As Restaurant Brands announced on Tuesday, franchise owners have seen a decline in profits in their home markets since its 2019 update to investors, as domestic owners are struggling to regain sales and pay for rising food and ingredient costs set to continue. Mr. Doyle reiterated that the company shouldn't consider those challenges as excuses, and executives have made a commitment to do more in order to assist its restaurant owners in the future.

“During the course of my career, I have witnessed the sweeping changes that can take place within a corporate culture when we put the profitability of franchisees at the center of everything we do,” Mr. Doyle said during Tuesday’s investor conference call.

As part of the process of improving the company's operations, Restaurant Brands appointed Mr. Doyle-the former chief executive of Domino's Pizza Inc.-to the position of the company's executive chairman last November. He said at that time that his top priority was to help Restaurant Brands' franchisees and its operations, which are the two pillars of its business, having been an executive partner at investment firm Carlyle Group Inc.

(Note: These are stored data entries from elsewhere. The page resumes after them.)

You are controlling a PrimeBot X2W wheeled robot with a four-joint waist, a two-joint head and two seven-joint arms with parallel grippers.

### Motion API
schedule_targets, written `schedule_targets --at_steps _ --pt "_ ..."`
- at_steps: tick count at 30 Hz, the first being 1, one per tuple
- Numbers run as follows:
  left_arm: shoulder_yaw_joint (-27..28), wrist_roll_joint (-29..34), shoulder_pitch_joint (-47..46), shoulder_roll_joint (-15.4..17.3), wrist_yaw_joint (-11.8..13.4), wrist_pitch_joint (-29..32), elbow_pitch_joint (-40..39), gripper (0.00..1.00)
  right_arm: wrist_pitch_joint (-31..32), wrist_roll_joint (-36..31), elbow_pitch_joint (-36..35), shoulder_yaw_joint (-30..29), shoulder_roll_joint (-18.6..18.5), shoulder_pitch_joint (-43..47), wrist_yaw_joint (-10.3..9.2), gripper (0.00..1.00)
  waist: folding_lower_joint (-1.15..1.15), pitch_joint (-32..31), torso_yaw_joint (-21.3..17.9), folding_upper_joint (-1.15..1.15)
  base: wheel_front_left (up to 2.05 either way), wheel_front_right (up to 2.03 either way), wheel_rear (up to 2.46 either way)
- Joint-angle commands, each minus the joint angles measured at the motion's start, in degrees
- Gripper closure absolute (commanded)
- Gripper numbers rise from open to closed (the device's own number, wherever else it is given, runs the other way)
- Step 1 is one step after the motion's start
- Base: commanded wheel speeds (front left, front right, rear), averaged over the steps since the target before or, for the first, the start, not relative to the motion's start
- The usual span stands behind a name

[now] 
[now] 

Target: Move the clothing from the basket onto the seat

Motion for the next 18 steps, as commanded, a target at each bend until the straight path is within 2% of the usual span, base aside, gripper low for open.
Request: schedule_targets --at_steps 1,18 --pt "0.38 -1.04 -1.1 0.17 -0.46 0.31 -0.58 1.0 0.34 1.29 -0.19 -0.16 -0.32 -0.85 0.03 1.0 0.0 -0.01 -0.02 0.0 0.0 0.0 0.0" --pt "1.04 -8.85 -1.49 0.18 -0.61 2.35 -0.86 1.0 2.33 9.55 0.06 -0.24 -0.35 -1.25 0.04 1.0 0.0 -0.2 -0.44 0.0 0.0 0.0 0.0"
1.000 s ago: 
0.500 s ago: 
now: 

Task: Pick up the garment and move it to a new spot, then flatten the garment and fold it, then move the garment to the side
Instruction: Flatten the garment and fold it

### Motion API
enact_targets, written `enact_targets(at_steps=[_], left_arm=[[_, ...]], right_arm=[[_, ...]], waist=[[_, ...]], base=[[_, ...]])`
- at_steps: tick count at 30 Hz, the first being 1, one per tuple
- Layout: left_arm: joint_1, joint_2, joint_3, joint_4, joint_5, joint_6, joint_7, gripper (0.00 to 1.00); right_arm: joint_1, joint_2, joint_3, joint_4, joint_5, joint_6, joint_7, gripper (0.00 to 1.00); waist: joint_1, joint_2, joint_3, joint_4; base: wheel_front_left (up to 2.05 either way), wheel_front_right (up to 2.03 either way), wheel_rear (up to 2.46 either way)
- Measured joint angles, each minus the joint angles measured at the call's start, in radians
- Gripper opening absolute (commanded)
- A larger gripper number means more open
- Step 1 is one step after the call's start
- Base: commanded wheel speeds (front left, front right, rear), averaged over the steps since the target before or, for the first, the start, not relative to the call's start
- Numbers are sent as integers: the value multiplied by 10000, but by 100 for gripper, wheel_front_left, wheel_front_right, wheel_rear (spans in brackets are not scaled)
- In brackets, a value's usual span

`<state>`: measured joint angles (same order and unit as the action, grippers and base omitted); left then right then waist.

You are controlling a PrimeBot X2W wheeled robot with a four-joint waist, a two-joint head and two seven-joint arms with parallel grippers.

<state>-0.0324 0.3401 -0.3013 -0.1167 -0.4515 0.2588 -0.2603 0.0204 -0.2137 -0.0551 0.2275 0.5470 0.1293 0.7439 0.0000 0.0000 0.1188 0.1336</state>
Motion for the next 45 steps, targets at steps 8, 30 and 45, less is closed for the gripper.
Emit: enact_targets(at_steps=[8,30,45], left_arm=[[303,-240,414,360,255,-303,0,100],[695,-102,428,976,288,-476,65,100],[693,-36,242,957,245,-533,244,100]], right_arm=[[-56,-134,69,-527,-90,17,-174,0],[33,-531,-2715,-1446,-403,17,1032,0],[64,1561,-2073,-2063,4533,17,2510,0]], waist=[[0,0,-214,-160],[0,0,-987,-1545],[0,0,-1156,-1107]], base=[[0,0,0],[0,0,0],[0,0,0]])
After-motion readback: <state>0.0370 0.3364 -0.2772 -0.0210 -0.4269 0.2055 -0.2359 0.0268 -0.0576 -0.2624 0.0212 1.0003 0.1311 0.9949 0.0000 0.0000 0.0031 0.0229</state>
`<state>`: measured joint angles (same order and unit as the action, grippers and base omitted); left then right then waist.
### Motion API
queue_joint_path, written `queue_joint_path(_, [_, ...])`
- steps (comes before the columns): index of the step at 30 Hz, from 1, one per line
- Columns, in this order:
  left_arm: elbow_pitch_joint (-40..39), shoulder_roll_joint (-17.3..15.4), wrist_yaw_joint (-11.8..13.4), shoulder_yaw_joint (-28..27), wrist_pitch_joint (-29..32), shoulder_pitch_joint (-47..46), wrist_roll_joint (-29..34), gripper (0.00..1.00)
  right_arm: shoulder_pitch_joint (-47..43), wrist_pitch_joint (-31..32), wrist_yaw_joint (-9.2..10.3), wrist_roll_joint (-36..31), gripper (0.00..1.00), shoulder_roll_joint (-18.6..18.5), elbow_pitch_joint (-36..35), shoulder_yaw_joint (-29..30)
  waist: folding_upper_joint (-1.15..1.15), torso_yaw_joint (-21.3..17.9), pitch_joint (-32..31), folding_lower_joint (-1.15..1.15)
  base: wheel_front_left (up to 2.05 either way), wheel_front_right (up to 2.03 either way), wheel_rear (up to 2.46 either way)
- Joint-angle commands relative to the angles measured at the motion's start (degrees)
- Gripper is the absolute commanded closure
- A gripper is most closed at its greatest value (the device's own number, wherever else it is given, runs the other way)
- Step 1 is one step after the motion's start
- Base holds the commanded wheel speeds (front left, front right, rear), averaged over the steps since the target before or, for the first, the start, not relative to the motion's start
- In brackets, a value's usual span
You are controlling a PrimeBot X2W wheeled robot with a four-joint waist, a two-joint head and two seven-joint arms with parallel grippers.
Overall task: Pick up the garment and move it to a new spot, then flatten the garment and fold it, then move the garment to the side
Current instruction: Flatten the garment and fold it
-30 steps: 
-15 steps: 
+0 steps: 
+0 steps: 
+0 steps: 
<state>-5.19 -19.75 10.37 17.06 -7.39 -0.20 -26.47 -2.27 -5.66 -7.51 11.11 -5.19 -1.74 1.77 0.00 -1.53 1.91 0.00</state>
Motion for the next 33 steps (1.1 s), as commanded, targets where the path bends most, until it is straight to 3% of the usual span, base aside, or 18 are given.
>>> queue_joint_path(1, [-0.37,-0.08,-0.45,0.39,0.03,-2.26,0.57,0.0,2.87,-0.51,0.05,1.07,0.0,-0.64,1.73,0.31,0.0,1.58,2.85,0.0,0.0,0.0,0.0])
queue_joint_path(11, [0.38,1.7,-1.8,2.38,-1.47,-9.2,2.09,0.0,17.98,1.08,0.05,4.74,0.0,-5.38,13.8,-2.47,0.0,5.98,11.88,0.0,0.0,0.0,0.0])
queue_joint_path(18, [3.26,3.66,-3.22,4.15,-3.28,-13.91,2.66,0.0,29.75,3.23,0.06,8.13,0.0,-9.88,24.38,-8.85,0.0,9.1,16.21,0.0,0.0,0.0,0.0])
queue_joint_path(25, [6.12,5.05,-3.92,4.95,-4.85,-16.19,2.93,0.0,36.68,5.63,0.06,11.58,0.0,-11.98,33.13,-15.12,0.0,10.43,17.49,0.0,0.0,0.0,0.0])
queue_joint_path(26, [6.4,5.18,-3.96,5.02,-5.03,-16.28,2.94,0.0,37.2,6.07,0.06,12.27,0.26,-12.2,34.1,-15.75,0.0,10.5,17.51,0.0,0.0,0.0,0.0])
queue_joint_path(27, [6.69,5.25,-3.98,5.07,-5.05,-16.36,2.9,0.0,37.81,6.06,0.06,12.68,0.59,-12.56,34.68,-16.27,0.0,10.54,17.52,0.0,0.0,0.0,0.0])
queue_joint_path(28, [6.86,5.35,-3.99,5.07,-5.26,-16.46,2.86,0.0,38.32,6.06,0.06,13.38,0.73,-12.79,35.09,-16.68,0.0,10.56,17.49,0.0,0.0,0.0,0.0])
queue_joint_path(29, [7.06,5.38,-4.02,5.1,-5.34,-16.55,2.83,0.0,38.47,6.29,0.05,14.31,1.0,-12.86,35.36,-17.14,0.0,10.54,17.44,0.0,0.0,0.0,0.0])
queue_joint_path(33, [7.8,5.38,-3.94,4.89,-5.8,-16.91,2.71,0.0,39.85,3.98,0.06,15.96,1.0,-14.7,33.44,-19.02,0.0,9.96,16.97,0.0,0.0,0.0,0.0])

The Restaurant Brands Corporation announced on Tuesday that it would speed up the process of assisting Burger King franchisees in remodeling their Burger King restaurants. A number of the company's executives said the company was also focused on helping U.S. hamburger restaurant owners increase sales and lower their costs, and that the company would tie some of its executive compensation to the improvement of profitability at the restaurant level. It has been reported that the company has been getting good results so far with its new chicken sandwich which is simpler to prepare than the previous one, for example. There was an improvement in profits at the franchisee level during the fourth quarter, according to Restaurant Brands.

Mr. Kobza said that he intends to speak with franchisees about how they can boost their profits in the future. In an interview, he said: "We are aware that there is a lot of work that needs to be done there." He hopes to lower supply costs and increase the company's growth outside the United States as a result.

The company's executives believe Burger King's Whopper is better than competitors' burgers, and Burger King will regain market share in the U.S. from its competitors as a result.

“Our main objective is to bring the brand back to prominence and to win in the market, and that's what we are striving to do,” Mr. Kobza said.

It has been reported that Restaurant Brands' net income for the period ending Dec. 31 was $336 million, or 74 cents a share, up from $262 million, or 57 cents a share, for the same period a year earlier. A FactSet poll of analysts predicted 74 cents a share in income per share, which is below the 72 cents that the company reported on an adjusted basis.

Analysts were expecting the company's total revenue to rise from $1.55 billion to $1.69 billion in the fourth quarter, in line with their expectations. It is important to note that systemwide sales, which represent total sales across both franchised restaurants and company-owned restaurants, rose from $9.32 billion to $10.2 billion.

A year ago, the company's brands had generally lower comparable sales. In terms of its two largest brands, Tim Hortons saw sales rise at a 9.4% rate, down from 10.3% a year earlier, while Burger King grew by 8.4%. As for Popeyes, sales increased by 3.8%, compared with a 0.4% decline.